Server Failure Recovery
This chapter includes the following sections:
•Recovering from a Situation Where Three or More Servers Failed
•Replacing a Database Server
•Replacing an Administration or Call Engine Server
Recovering from a Situation Where Three or More Servers Failed
To recover from this situation, see the following tasks:
•Disabling High Availability to Enable the Current Secondary Database Server to Take Over the Primary Role
•Enabling HA After Recovering a Database Server
Disabling High Availability to Enable the Current Secondary Database Server to Take Over the Primary Role
For a database server to retain the primary high availability (HA) role, a minimum of four Cisco TelePresence Exchange System nodes must be online. If three nodes are offline (for example, one administration server, one call engine server, and one failed database server), the remaining database server cannot act as the primary database server. Therefore, you must use the utils service database drbd disable-ha command to allow a database server to assume the primary role. This situation allows a database server to assume the primary HA role even when it did not meet the minimum quorum of four votes. After you have four or more Cisco TelePresence Exchange System nodes available, use the utils service database drbd enable-ha command to bring the system back to the original configuration.
Procedure
Step 1 Log in to the CLI of the database server that is still working.
Step 2 Enter the utils service database status command to verify that the node has not already taken over the primary HA role.

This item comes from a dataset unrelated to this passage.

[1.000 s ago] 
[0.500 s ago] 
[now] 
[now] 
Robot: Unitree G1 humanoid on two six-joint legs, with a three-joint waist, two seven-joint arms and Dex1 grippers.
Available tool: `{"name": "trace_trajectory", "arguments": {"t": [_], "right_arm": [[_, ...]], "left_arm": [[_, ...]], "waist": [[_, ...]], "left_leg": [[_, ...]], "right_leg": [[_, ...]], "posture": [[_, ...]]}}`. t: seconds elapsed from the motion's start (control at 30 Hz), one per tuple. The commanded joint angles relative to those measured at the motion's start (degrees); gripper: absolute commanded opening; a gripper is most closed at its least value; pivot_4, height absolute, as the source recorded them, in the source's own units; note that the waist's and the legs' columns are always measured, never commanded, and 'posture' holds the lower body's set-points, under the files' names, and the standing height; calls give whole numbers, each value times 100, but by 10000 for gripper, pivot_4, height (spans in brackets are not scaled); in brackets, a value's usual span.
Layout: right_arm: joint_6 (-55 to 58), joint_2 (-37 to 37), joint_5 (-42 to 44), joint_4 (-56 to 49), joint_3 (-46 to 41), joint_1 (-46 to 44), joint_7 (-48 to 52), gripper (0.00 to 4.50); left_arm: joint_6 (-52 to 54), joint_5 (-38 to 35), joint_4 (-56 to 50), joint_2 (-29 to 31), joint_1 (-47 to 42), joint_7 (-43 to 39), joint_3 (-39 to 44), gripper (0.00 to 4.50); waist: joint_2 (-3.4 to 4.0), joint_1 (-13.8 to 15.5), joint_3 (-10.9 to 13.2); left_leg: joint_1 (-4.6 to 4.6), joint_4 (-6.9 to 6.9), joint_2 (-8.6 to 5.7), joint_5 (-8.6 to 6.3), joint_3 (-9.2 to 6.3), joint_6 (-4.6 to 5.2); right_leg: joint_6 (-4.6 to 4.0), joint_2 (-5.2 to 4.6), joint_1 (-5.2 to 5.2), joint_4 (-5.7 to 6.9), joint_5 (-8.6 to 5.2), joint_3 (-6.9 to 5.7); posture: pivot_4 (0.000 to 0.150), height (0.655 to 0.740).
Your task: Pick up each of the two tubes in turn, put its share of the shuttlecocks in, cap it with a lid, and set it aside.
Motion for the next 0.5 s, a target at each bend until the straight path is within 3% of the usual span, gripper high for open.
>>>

admin: utils service database status
--------------------------------------------------------------------------------
The initial configured HA role of this node : primary
The current HA role of this node : secondary
The database vip address : 10.22.130.54
Node IP address : 10.22.130.49
Corosync status : Running PID <17337>
Current Designated Controller (DC) : ctx-db-2 - partition with quorum
MySQL status : Not running (only runs on database
server with current role primary.)
Connection Sync Status : WFConnection
Role (this-node/peer-node) : Secondary/Unknown
Disk Status (this-node/peer-node) : UpToDate/Unknown
--------------------------------------------------------------------------------
Note If the current HA role is primary, do not complete the rest of this procedure. You already have a working current primary database server. If the failed server needs to be replaced, proceed to the "Replacing a Database Server" section.
Step 3 Enter utils service database drbd disable-ha.
admin: utils service database drbd disable-ha
Disabling quorum requirement... [Done]
Step 4 Enter the utils service database status command to verify that the node takes over the primary HA role.
admin: utils service database status
--------------------------------------------------------------------------------
The initial configured HA role of this node : primary
The current HA role of this node : primary
The database vip address : 10.22.130.54
Node IP address : 10.22.130.49
Corosync status : Running PID <18030>
Current Designated Controller (DC) : ctx-db-2 - partition with quorum
MySQL status : Running pid 20445
Connection Sync Status : WFConnection
Role (this-node/peer-node) : Primary/Unknown
Disk Status (this-node/peer-node) : UpToDate/Unknown
--------------------------------------------------------------------------------
You may need to wait a few minutes for the current HA role to change to "primary" and for the MySQL database to become available (MySQL status of "Running").
Step 5 If the MySQL status continues to show the value "Not running," enter the utils service database drbd keep-node command:
admin: utils service database drbd keep-node
This command will make this node as Primary
Trying to assume primary role......... [Done]
Reconnecting to MySQL......... [Done]
What To Do Next
Determine whether or not the other database server can be recovered.
•If the server can be recovered, proceed to the "Enabling HA After Recovering a Database Server" section.
•If the server cannot be recovered, proceed to the "Replacing a Database Server" section.
Related Topics
•Command Reference
Enabling HA After Recovering a Database Server
Before You Begin
•Complete this task only if you had previously completed the procedure in the "Disabling High Availability to Enable the Current Secondary Database Server to Take Over the Primary Role" section.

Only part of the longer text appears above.